= BRIEF =
An exact copy of the entries is required, with every image omitted.

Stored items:

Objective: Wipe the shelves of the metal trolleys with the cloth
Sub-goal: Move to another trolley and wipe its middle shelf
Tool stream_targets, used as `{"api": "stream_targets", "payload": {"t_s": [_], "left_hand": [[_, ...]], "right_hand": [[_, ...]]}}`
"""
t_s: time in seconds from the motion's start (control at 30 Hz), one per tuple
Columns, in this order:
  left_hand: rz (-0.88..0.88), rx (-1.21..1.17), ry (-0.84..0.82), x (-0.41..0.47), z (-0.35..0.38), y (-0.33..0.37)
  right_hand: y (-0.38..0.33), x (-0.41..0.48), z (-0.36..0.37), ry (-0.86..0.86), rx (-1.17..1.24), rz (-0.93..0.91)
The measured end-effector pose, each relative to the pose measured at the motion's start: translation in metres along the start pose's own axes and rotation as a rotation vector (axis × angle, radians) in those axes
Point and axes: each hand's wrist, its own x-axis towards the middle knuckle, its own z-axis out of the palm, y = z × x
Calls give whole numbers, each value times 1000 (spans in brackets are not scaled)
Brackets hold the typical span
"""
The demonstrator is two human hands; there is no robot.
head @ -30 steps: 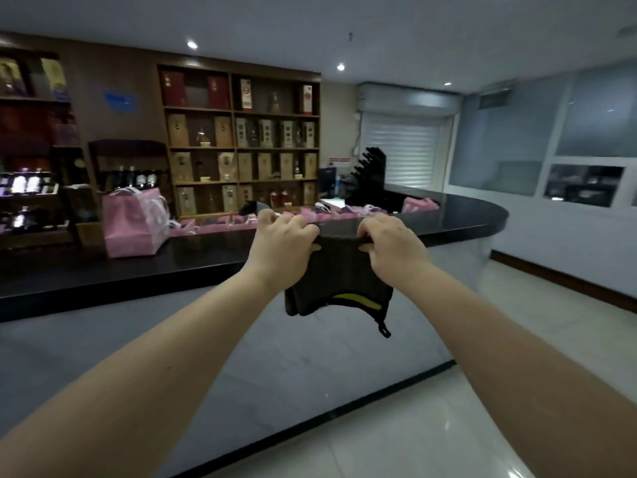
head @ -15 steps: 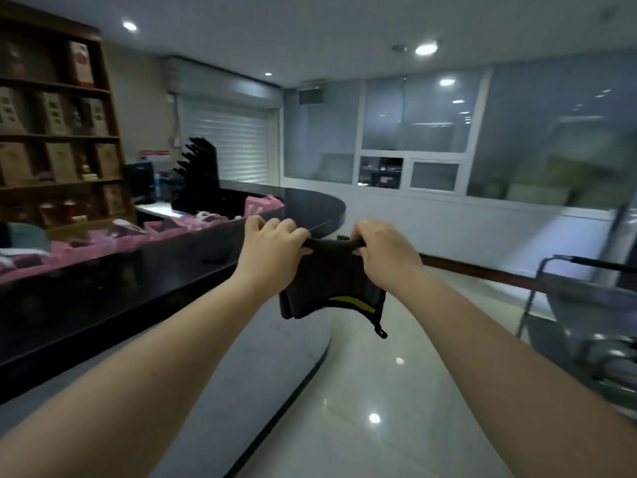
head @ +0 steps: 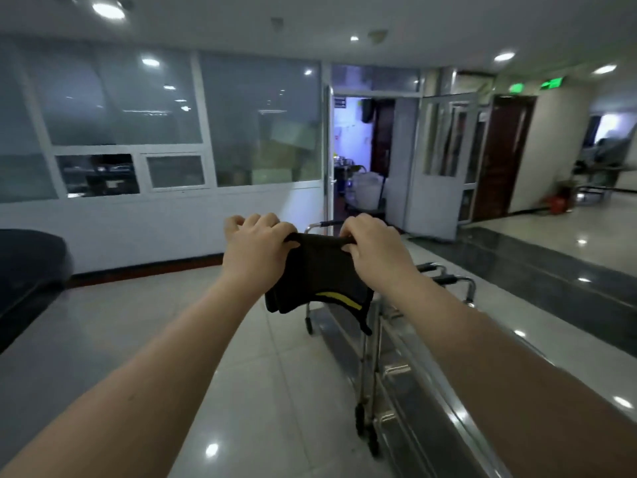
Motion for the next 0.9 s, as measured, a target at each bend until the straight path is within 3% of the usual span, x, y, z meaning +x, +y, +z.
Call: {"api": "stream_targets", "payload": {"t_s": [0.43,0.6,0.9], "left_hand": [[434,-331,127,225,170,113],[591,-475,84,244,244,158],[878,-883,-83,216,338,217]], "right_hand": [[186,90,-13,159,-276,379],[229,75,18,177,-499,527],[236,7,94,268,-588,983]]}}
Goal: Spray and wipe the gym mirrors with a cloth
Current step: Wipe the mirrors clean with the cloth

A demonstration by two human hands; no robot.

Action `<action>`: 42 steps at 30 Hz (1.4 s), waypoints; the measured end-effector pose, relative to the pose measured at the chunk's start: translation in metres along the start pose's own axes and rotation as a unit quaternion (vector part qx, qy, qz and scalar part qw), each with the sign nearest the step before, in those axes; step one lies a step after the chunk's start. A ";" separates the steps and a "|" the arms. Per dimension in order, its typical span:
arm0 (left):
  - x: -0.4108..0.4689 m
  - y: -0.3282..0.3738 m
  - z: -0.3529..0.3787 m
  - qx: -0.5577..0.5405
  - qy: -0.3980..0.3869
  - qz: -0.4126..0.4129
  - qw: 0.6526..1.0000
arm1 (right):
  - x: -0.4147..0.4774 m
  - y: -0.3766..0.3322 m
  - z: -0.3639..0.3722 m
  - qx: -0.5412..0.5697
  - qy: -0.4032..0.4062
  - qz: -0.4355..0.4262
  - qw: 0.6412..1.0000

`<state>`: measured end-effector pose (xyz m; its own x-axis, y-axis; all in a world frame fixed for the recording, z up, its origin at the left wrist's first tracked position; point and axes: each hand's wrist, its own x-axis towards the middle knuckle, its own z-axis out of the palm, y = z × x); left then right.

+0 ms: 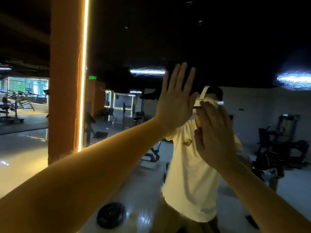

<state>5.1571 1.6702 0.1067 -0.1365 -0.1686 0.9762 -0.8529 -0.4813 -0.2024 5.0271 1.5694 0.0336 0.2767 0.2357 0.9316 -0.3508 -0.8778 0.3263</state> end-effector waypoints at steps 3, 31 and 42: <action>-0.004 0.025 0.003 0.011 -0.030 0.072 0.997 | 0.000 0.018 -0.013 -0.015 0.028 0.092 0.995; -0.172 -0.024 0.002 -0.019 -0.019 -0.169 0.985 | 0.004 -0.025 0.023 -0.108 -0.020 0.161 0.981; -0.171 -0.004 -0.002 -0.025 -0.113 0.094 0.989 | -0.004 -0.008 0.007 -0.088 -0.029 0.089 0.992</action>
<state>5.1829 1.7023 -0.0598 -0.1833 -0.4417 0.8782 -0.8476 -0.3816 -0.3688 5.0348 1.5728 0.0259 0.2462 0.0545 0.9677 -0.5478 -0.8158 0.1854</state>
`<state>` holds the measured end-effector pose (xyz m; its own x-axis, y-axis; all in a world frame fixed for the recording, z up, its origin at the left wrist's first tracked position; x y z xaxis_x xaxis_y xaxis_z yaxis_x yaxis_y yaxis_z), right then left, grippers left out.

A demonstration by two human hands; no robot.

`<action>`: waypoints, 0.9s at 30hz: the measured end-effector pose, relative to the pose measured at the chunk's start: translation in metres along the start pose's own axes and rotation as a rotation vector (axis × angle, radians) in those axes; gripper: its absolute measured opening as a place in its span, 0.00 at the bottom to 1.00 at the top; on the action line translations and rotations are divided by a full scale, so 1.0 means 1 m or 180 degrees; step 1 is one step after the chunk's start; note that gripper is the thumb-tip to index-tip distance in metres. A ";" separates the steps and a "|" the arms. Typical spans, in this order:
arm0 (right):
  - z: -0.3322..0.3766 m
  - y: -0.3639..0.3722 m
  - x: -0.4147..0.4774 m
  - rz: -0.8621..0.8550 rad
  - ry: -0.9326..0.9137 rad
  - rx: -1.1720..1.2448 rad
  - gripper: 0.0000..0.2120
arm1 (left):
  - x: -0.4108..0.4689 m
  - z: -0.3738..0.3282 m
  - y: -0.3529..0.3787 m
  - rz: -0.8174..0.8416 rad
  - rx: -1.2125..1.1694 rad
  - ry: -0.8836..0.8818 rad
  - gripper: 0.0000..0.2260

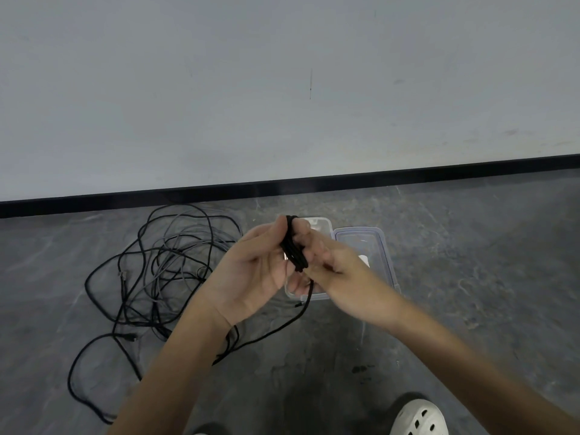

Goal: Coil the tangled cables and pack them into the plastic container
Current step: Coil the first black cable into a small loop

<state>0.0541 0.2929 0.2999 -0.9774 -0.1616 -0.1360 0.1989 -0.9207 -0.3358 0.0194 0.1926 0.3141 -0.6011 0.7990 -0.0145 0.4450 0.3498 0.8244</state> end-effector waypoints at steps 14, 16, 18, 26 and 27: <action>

= EXPECTED OUTPUT =
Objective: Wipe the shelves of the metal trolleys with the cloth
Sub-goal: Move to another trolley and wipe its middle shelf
Tool stream_targets, used as `{"api": "stream_targets", "payload": {"t_s": [_], "left_hand": [[_, ...]], "right_hand": [[_, ...]]}}`
"""
t_s: time in seconds from the motion's start (control at 30 Hz), one per tuple
Columns, in this order:
  left_hand: rz (-0.88..0.88), rx (-1.21..1.17), ry (-0.84..0.82), x (-0.41..0.47), z (-0.35..0.38), y (-0.33..0.37)
  right_hand: y (-0.38..0.33), x (-0.41..0.48), z (-0.36..0.37), ry (-0.86..0.86), rx (-1.17..1.24), rz (-0.93..0.91)
The measured end-effector pose, each relative to the pose measured at the motion's start: translation in metres along the start pose's own axes and rotation as a rotation vector (axis × angle, radians) in those axes
Point and axes: each hand's wrist, its own x-axis towards the middle knuckle, its own z-axis out of the palm, y = z × x
Calls give whole numbers, each value times 1000 (spans in brackets are not scaled)
Brackets hold the typical span
"""
The demonstrator is two human hands; there is no robot.
head @ -30 steps: 
head @ -15 steps: 
head @ +0 steps: 
Motion for the next 0.9 s, as measured, a target at each bend until the straight path is within 3% of the usual span, x, y, z meaning +x, +y, +z.
Call: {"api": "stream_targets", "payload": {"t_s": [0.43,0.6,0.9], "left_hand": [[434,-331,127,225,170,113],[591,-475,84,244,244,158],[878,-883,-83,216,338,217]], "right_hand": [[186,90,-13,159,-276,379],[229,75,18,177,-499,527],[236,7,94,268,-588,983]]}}
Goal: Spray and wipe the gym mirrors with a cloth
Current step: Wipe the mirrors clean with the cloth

A demonstration by two human hands; no robot.

Action `<action>`: 42 steps at 30 Hz (1.4 s), waypoints; the measured end-effector pose, relative to the pose measured at the chunk's start: translation in metres along the start pose's own axes and rotation as a unit quaternion (vector part qx, qy, qz and scalar part qw), each with the sign nearest the step before, in those axes; step one lies a step after the chunk's start. A ";" separates the steps and a "|" the arms. Per dimension in order, its typical span:
arm0 (left):
  - x: -0.4108..0.4689 m
  - y: -0.3282..0.3738 m
  - z: -0.3529..0.3787 m
  - qx: -0.5577..0.5405
  - qy: -0.3980..0.3869
  - qz: -0.4126..0.4129
  - qw: 0.6526..1.0000
arm1 (right):
  - x: -0.4147..0.4774 m
  - y: -0.3766..0.3322 m
  - z: -0.3639..0.3722 m
  - qx: -0.5412..0.5697
  - qy: -0.4032..0.4062
  - qz: -0.4355..0.4262
  - qw: 0.6412..1.0000

`<state>`: measured end-effector pose (xyz m; its own x-axis, y-axis; all in a world frame fixed for the recording, z up, its origin at the left wrist's first tracked position; point and axes: each hand's wrist, its own x-axis towards the middle knuckle, its own z-axis out of the palm, y = z × x); left then right.

+0 ms: 

<state>5.1571 1.6702 0.1067 -0.1365 -0.1686 0.9762 -0.8529 -0.4813 -0.2024 5.0271 1.5694 0.0336 0.2767 0.2357 0.9316 -0.3508 -0.8778 0.3263</state> end-effector waypoints at steps 3, 31 and 42: <action>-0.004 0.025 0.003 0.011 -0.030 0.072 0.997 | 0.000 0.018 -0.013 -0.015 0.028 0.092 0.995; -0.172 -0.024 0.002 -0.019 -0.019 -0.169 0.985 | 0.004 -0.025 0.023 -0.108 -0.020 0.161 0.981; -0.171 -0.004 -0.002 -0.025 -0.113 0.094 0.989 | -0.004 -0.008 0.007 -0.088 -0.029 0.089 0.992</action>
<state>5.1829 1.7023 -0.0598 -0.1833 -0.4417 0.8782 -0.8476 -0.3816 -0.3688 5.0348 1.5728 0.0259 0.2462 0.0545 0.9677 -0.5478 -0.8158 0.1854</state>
`<state>` holds the measured end-effector pose (xyz m; its own x-axis, y-axis; all in a world frame fixed for the recording, z up, its origin at the left wrist's first tracked position; x y z xaxis_x xaxis_y xaxis_z yaxis_x yaxis_y yaxis_z), right then left, grippers left out.

A demonstration by two human hands; no robot.

`<action>`: waypoints, 0.9s at 30hz: the measured end-effector pose, relative to the pose measured at the chunk's start: translation in metres along the start pose's own axes and rotation as a rotation vector (axis × angle, radians) in those axes; gripper: its absolute measured opening as a place in its span, 0.00 at the bottom to 1.00 at the top; on the action line translations and rotations are divided by a full scale, so 1.0 means 1 m or 180 degrees; step 1 is one step after the chunk's start; note that gripper is the thumb-tip to index-tip distance in metres. A ";" separates the steps and a "|" the arms. Typical spans, in this order:
arm0 (right):
  - z: -0.3322..0.3766 m
  - y: -0.3639..0.3722 m
  - x: -0.4147..0.4774 m
  - rz: -0.8621..0.8550 rad
  - ry: -0.9326..0.9137 rad
  - rx: -1.1720..1.2448 rad
  - gripper: 0.0000..0.2120
arm1 (left):
  - x: -0.4108..0.4689 m
  - z: -0.3738..0.3282 m
  - y: -0.3529..0.3787 m
  - rz: -0.8174..0.8416 rad
  - rx: -1.2125..1.1694 rad
  - ry: -0.8836..0.8818 rad
  - gripper: 0.0000..0.2260


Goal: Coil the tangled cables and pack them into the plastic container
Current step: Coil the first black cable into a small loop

<state>0.0541 0.2929 0.2999 -0.9774 -0.1616 -0.1360 0.1989 -0.9207 -0.3358 0.0194 0.1926 0.3141 -0.6011 0.7990 -0.0145 0.4450 0.3498 0.8244</state> end-effector waypoints at steps 14, 16, 18, 26 and 27: <action>

That concludes the response.